Ad ascoltare le parole del Capo dello Stato circa 200 ospiti, scappati da conflitti in corso in varie parti del mondo. Prima del suo intervento, i rifugiati hanno presentato le loro storie e le loro testimonianze. Come quella di Aweis, campione della nazionale di calcio somala, che a 24 anni è stato costretto ad abbandonare Mogadiscio per sfuggire alla morte per mano dei terroristi del gruppo di Al Shabaab. La richiesta di aiuto ai trafficanti, il deserto attraversato a bordo di un camion sul quale ha visto morire molti dei compagni di viaggio, le notti in carcere, in Libia. Nelle sue parole il percorso della sofferenza, fino all’approdo a Lampedusa, dopo avere attraversato il Mediterraneo su un barcone fatiscente. «Oggi Roma è casa mia. Ho un lavoro stabile, tanti amici e la vita non fa più paura», ha affermato.

Parvin, 26 anni, invece, è rifugiata da quando ne aveva sei. Prima la fuga dall’Afghanistan a causa della guerra, poi gli anni in Pakistan tra gli stenti, la fame e i tappeti da cucire. «Di quel periodo mi rimangono dei ricordi e delle mani troppo vecchie per una ragazza della mia età». A 16 anni ha conosciuto l’uomo che sarebbe poi diventato suo marito, Khan, giunto ad Ancona dopo avere attraversato Iran, Turchia e Grecia, dove si era nascosto sotto un motore di un camion che si stava imbarcando. «Poi, siamo riusciti a fare il ricongiungimento familiare. Oggi la nostra vita è serena».

È stato strappato dal suo lavoro e della sua famiglia, anche Felix, laureato in ingegneria energetica in Burkina Faso e impegnato nella scolarizzazione dei più piccoli nel suo Paese. «Tre militari mi hanno arrestato senza un reale motivo, ho trascorso tre giorni in carcere in condizioni disumane, poi sono riuscito a scappare fingendo un malore». È arrivato in Italia con un volo di linea, ma senza la sua famiglia che lo credeva morto. Famiglia che adesso, grazie al ricongiungimento, gli si è stretta attorno durante il suo intervento al cospetto del presidente della Repubblica. «Quello che sono stato nel Burkina Faso qui non conta. Non posso fare l’ingegnere e non sono certo di potere garantire un futuro sereno ai miei figli. Sogno di tornare nel mio Paese».
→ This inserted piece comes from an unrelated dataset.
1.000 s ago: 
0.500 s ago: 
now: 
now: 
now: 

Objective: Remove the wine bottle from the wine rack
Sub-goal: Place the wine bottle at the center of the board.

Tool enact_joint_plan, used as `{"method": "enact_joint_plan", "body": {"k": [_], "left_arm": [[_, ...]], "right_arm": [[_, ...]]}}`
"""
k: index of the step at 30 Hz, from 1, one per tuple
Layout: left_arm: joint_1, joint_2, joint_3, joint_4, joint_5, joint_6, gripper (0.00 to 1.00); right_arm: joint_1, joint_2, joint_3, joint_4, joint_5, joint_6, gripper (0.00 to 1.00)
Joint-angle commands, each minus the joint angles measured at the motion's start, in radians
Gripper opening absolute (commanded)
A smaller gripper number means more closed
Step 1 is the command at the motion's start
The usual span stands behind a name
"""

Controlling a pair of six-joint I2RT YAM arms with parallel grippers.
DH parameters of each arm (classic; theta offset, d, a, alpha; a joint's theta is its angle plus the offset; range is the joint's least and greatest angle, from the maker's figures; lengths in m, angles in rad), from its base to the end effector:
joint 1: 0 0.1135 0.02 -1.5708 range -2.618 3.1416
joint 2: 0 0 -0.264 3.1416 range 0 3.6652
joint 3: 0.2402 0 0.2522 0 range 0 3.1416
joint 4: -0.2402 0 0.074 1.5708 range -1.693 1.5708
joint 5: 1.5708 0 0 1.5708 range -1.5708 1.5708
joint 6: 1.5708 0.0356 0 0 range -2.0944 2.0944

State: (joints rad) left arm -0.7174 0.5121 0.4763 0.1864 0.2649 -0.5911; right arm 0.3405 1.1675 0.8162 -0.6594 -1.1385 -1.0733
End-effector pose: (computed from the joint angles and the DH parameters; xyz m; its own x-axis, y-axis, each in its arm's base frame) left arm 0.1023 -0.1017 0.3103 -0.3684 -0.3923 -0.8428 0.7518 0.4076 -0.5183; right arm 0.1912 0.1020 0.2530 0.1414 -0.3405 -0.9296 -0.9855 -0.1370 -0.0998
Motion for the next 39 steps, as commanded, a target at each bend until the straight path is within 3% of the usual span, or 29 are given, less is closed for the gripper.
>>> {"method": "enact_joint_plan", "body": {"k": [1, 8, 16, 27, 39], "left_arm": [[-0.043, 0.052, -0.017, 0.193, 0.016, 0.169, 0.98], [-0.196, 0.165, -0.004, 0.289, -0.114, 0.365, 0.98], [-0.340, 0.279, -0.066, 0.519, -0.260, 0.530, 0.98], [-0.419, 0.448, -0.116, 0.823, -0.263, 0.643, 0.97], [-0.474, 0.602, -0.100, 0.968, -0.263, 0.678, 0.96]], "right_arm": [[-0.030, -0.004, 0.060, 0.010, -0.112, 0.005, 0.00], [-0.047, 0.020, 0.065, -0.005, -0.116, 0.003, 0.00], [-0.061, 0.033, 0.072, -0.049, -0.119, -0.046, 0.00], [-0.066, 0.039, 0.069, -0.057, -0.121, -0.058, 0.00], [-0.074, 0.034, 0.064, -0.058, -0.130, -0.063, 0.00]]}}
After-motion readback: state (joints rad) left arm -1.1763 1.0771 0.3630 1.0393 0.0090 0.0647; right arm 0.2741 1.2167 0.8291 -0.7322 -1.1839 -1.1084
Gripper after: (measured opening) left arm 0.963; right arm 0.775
Dopo aver ascoltato le testimonianze dei tre ospiti della struttura, il presidente ha osservato che «da un lato ci sono i rifugiati, che fuggono da guerre, persecuzioni e miserie, dall’altro i Paesi di approdo, che vivono in pace e libertà. Dovrebbe essere un incontro semplice, ma non sempre è così. A volte ci sono reazioni diverse nei Paesi d’approdo, provocate da paura e tentativi di chiusura. Che sfociano nell’indifferenza». Servono quindi, a suo avviso, «buone politiche, serie e lungimiranti» piuttosto che «qualche barriera ai confini tra gli Stati». Mattarella ha sottolineato anche che «i rifugiati arricchiscono il nostro Paese: l’Italia soffre di un tasso di demografia basso e l’arrivo di giovani di talento e capacità, se ben governato, la arricchisce». Infine, un monito all’Europa, che «è contrassegnata dal rispetto della persona umana, ma questo principio non può essere a fasi alterne, non può essere usato solo per chi vive in Europa».